Instructions for the task: One line at a time, check the entries below for the word "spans", and copy each line that has it.

Records to process:
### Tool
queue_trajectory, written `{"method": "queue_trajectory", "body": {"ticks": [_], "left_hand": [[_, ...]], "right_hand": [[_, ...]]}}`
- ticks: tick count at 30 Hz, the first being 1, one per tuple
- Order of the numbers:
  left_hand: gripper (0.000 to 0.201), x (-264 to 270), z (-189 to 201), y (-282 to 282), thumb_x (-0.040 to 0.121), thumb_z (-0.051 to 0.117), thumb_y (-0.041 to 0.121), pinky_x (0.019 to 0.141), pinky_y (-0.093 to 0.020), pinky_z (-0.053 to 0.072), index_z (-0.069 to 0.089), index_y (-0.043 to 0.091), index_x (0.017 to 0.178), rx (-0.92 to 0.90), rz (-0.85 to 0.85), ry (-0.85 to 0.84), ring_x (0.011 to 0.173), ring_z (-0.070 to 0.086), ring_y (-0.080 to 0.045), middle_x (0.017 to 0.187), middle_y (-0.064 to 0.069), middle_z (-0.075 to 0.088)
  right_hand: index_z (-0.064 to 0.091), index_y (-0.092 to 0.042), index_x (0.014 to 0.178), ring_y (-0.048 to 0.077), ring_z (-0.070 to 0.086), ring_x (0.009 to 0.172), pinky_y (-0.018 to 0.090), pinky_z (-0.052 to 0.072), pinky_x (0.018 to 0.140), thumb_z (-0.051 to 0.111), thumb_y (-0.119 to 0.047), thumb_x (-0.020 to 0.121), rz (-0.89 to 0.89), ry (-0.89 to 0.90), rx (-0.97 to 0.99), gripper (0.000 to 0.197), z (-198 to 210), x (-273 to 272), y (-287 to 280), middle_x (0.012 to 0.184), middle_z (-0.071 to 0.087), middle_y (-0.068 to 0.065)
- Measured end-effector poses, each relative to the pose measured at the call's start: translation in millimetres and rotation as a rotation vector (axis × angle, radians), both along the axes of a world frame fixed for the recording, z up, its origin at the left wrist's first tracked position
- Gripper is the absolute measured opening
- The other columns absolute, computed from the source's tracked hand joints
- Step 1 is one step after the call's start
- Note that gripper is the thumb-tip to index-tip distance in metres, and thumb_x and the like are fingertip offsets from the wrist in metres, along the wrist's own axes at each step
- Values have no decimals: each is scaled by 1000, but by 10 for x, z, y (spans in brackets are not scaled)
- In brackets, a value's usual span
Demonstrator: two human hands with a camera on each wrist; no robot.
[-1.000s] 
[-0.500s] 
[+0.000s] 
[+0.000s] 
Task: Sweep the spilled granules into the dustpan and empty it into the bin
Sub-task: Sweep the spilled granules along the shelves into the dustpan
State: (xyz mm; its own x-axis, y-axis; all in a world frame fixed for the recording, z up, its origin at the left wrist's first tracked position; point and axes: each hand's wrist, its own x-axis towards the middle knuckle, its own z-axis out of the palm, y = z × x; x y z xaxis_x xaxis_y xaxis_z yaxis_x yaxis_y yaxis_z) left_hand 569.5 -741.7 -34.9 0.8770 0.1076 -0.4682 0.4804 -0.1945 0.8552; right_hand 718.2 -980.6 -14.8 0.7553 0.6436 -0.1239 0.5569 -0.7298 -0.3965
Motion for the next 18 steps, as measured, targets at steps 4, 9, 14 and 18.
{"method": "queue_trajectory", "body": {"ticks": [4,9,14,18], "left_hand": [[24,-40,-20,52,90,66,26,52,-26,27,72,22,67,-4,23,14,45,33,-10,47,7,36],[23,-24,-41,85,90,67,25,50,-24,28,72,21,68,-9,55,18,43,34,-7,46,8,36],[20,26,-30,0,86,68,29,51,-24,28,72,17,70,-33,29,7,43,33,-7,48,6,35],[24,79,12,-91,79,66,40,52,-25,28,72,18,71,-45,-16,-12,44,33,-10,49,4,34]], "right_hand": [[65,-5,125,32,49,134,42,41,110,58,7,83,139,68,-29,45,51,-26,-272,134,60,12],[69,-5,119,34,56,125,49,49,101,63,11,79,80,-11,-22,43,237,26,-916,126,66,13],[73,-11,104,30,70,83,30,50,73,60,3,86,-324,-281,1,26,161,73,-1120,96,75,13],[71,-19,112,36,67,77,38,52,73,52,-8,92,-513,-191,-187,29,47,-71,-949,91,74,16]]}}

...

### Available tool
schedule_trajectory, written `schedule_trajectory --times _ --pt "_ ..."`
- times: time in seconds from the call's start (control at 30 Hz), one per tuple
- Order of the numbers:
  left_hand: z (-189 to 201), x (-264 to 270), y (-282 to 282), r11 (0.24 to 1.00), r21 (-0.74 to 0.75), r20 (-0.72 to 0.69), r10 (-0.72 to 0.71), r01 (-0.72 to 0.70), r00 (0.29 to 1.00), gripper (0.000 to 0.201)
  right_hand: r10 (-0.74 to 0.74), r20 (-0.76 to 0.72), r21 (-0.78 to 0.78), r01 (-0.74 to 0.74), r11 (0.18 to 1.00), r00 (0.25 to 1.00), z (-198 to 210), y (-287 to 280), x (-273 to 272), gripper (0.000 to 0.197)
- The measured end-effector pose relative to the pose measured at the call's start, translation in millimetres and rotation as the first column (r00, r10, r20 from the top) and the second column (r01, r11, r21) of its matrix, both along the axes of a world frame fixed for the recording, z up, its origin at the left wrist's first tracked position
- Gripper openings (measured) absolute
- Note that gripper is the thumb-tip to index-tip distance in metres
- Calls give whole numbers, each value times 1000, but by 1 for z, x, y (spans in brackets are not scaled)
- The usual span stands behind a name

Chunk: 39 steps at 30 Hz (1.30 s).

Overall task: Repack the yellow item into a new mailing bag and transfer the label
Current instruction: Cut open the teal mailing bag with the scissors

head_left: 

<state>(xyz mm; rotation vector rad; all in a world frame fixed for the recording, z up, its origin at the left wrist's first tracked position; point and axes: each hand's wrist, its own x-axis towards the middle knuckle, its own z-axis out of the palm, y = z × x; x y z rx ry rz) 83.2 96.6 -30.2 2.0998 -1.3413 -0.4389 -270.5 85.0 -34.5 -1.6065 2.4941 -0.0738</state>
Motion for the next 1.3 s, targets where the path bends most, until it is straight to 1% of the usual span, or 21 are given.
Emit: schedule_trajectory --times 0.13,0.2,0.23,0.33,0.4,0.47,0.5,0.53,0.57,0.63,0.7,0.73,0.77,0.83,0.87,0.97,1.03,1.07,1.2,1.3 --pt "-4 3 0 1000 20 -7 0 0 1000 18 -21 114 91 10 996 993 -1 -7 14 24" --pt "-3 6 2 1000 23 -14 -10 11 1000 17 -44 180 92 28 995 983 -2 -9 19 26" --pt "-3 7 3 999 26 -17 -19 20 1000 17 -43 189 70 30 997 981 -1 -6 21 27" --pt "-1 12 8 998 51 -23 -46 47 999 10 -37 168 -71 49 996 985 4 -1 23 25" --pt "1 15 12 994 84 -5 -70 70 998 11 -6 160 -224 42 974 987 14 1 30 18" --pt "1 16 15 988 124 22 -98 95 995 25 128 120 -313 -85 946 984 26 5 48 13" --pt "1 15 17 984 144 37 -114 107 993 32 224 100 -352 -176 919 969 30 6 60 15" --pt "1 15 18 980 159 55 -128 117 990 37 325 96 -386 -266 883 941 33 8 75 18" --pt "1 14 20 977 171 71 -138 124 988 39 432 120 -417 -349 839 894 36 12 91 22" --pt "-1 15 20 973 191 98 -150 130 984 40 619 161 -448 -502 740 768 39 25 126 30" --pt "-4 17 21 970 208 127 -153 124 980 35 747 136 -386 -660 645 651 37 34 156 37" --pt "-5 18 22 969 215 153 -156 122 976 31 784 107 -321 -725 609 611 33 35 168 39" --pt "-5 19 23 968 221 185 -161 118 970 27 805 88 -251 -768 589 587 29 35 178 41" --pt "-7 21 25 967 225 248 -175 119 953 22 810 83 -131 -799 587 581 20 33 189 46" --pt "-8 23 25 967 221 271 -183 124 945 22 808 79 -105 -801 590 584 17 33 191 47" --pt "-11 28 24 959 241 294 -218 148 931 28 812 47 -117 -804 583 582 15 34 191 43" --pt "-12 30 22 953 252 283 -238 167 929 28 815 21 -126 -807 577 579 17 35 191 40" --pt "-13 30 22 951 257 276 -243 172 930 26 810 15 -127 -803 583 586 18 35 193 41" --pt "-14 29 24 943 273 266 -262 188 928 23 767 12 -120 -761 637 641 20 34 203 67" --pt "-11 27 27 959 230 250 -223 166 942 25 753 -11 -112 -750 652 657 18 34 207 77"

Response:
- Values have no decimals: each is scaled by 1000, but by 10 for x, z, y (spans in brackets are not scaled)
- Calls give whole numbers, each value times 1000, but by 1 for z, x, y (spans in brackets are not scaled)

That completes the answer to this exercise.